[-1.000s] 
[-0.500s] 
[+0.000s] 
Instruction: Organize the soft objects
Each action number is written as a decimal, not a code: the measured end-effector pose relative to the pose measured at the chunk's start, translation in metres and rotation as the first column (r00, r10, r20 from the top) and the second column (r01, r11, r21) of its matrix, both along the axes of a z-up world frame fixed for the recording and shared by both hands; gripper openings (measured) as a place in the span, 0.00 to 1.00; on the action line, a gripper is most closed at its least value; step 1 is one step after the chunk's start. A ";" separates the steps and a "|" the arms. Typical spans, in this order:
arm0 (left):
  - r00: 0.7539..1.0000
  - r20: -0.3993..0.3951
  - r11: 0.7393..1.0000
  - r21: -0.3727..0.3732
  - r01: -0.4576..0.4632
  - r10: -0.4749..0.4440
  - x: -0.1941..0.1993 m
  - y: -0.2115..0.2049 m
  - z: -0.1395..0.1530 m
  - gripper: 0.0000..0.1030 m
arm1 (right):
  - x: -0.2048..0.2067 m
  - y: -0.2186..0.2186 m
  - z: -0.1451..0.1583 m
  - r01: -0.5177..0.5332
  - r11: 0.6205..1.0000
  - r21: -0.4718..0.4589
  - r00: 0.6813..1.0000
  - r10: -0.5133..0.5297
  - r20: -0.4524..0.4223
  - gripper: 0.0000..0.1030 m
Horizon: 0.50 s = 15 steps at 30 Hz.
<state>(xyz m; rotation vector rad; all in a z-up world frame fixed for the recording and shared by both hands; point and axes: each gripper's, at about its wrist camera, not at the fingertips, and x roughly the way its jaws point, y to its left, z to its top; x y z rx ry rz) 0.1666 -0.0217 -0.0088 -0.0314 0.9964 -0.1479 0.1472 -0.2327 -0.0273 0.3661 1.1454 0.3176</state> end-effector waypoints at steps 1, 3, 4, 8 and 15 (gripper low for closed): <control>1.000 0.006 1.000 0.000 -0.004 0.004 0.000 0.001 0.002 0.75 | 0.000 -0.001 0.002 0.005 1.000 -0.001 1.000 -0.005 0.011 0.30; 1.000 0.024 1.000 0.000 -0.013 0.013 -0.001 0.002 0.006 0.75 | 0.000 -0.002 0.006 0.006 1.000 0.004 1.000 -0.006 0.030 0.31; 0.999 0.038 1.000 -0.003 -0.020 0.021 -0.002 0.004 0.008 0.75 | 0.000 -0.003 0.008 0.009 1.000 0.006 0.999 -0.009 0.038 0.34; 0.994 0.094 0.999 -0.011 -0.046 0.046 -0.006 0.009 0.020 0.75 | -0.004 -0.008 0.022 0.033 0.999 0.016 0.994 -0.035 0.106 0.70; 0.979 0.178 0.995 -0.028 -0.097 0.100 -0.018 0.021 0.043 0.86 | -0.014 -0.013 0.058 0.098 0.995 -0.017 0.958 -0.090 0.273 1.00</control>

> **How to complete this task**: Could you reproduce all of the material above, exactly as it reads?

> **Answer space**:
[-1.000s] 
[-0.500s] 
[+0.000s] 
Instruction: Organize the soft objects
Each action number is written as a decimal, not a code: the measured end-effector pose relative to the pose measured at the chunk's start, translation in metres and rotation as the first column (r00, r10, r20 from the top) and the second column (r01, r11, r21) of its matrix, both along the axes of a z-up world frame fixed for the recording and shared by both hands; gripper openings (measured) as a place in the span, 0.00 to 1.00; on the action line, a gripper is most closed at its least value; step 1 is one step after the chunk's start. A ";" separates the steps and a "|" the arms. Typical spans, in this order:
arm0 (left):
  - r00: 0.7539..1.0000
  - r20: -0.3993..0.3951
  - r11: 0.7393..1.0000
  - r21: -0.3727..0.3732
  - r01: -0.4576..0.4632
  - r10: -0.4749..0.4440
  - x: -0.1941..0.1993 m
  - y: -0.2115..0.2049 m
  - z: -0.1395..0.1530 m
  - gripper: 0.0000..0.1030 m
arm1 (right):
  - x: -0.2048..0.2067 m
  - y: -0.2186..0.2186 m
  - z: -0.1451..0.1583 m
  - r01: -0.5177..0.5332
  - r11: 0.6205..1.0000
  - r21: -0.4718..0.4589
  - r00: 0.6813..1.0000
  - r10: -0.5133..0.5297
  - r20: -0.4524..0.4223
  - gripper: 0.0000..0.1030 m
Horizon: 0.50 s = 15 steps at 30 Hz.
<state>(xyz m; rotation vector rad; all in a z-up world frame fixed for the recording and shared by both hands; point and axes: each gripper's, at about its wrist camera, not at the fingertips, and x roughly the way its jaws point, y to its left, z to its top; x y z rx ry rz) 0.1666 -0.0217 -0.0088 -0.0314 0.9964 -0.1479 0.1472 -0.2327 -0.0273 0.3661 1.1454 0.3176</state> end-effector waypoints at steps 1, 3, 4, 8 and 15 (gripper low for closed): <control>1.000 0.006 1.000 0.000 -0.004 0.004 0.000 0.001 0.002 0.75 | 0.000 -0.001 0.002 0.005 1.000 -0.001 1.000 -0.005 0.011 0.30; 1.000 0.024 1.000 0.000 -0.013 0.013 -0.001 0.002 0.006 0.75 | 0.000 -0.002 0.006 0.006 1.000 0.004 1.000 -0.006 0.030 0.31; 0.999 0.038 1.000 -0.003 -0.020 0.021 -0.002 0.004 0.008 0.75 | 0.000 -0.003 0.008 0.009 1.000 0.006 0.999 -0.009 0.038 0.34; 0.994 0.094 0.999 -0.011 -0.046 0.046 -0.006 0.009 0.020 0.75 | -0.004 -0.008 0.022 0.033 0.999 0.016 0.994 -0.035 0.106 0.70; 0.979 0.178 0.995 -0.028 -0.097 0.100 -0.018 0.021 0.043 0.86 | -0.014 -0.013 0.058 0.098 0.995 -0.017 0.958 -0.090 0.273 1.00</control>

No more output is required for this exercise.